Он поднес руку ко лбу и сжал пальцами виски, словно что-то припоминая.
-- Такое случается, -- неуверенно начал он. -- Я могу припомнить одно обстоятельство... возможное обстоятельство.
Неосторожность с моей стороны -- это несомненно.
Мы готовили каноническое издание стихов Киплинга.
Я оставил в конце строки слово "молитва".
Ничего не мог сделать! -- добавил он почти с негодованием и поднял глаза на Уинстона. -- Невозможно было изменить строку.
Рифмовалось с "битвой".
Вам известно, что с "битвой" рифмуются всего три слова?
Ломал голову несколько дней.
Не было другой рифмы.
Выражение его лица изменилось.
Досада ушла, и сейчас вид у него был чуть ли не довольный.
Сквозь грязь и щетину проглянул энтузиазм, радость педанта, откопавшего какой-то бесполезный фактик.
-- Вам когда-нибудь приходило в голову, что все развитие нашей поэзии определялось бедностью рифм в языке?
Нет, эта мысль Уинстону никогда не приходила в голову.
И в нынешних обстоятельствах она тоже не показалась ему особенно интересной и важной.
-- Вы не знаете, который час? -- спросил он.
Амплфорт опять опешил.
-- Я об атом как-то не задумывался.
Меня арестовали... дня два назад... или три. -- Он окинул взглядом стены, словно все-таки надеялся увидеть окно. -- Тут день от ночи не отличишь.
Не понимаю, как тут можно определить время.

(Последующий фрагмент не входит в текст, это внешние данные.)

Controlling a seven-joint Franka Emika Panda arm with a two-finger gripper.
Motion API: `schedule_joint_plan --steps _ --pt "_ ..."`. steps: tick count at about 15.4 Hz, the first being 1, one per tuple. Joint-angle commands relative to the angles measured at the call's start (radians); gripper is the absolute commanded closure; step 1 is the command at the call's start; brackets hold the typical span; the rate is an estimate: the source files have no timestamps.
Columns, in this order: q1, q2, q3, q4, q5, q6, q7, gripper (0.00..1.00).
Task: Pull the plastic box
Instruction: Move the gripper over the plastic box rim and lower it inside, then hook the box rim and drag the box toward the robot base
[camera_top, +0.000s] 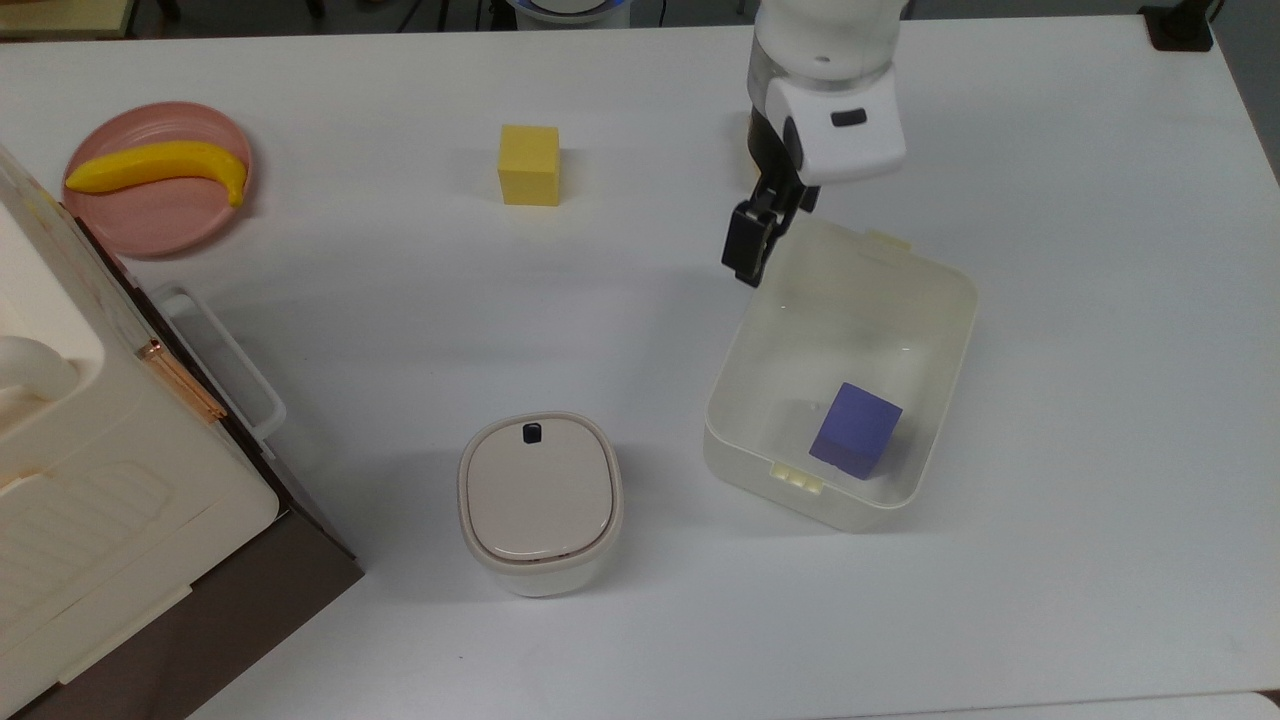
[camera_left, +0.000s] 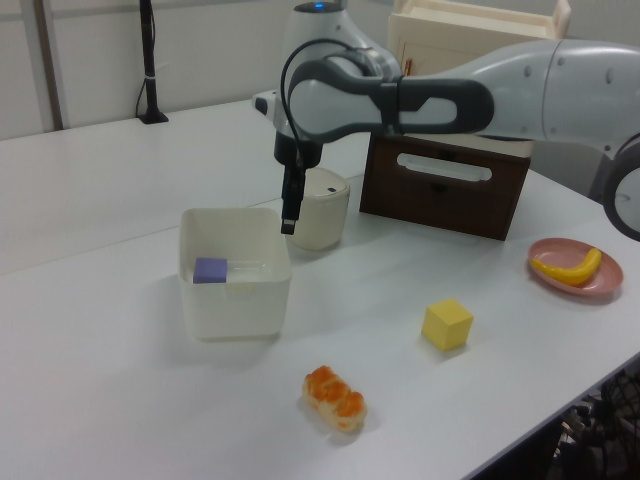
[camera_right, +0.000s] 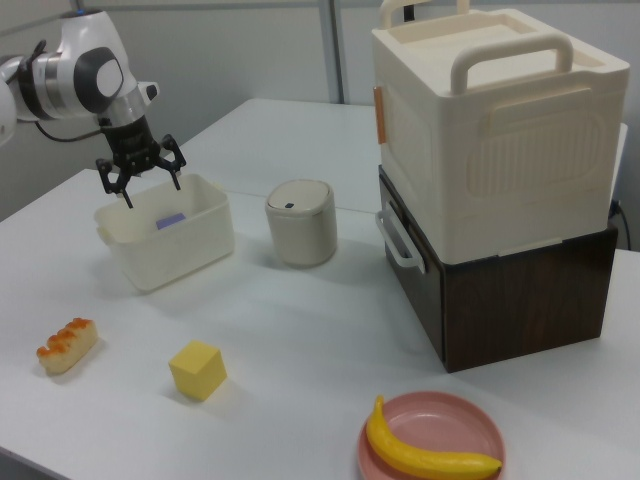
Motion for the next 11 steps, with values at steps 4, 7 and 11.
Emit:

Они поговорили бессвязно еще несколько минут, а потом, без всякой видимой причины телекран рявкнул на них: замолчать.
Уинстон затих, сложив руки на колене.
Большому Амплфорту было неудобно на узкой скамье, он ерзал, сдвигался влево, вправо, обхватывал худыми руками то одно колено, то другое.
Телекран снова рявкнул: сидеть тихо.
Время шло.
Двадцать минут, час -- понять было трудно.

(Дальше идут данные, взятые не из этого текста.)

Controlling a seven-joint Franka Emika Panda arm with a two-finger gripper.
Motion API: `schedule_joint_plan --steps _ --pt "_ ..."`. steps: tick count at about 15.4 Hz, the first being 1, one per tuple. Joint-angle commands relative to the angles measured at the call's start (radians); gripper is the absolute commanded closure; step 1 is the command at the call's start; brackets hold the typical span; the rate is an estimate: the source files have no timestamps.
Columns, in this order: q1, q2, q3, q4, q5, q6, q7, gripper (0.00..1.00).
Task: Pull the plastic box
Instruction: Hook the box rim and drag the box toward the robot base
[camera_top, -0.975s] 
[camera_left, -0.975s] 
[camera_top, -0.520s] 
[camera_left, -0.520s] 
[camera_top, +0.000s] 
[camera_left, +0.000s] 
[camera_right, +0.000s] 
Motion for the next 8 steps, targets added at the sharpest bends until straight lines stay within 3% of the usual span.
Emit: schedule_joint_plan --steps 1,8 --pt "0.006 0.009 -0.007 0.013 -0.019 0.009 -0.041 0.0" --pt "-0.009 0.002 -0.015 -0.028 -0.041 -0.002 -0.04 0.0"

Снаружи опять затопали башмаки.
У Уинстона схватило живот.
Скоро, очень скоро, может быть, через пять минут затопают так же, и это будет значить, что настал его черед.
Открылась дверь.
Офицер с безучастным лицом вошел в камеру.
Легким движением руки он показал на Амплфорта.
-- В комнату сто один, -- произнес он.
Амплфорт в смутной тревоге и недоумении неуклюже вышел с двумя надзирателями.
Прошло как будто много времени.
Уинстона донимала боль в животе.
Мысли снова и снова ползли по одним и тем же предметам, как шарик, все время застревающий в одних и тех же лунках.
Мыслей у него было шесть.
Болит живот; кусок хлеба; кровь и вопли; О'Брайен; Джулия; бритва.
Живот опять схватило: тяжелый топот башмаков приближался.
Дверь распахнулась, и Уинстона обдало запахом старого пота.
В камеру вошел Парсонс.
Он был в шортах защитного цвета и в майке.
От изумления Уинстон забыл обо всем.
-- Вы здесь! -- сказал он.
Парсонс бросил на Уинстона взгляд, в котором не было ни интереса, ни удивления, а только пришибленность.
Он нервно заходил по камере -- по-видимому, не мог сидеть спокойно.
Заметно было, как дрожат его пухлые колени.
Широко раскрытые глаза неподвижно смотрели вперед, словно не могли оторваться от какого-то предмета вдалеке.
-- За что вас арестовали? -- спросил Уинстон.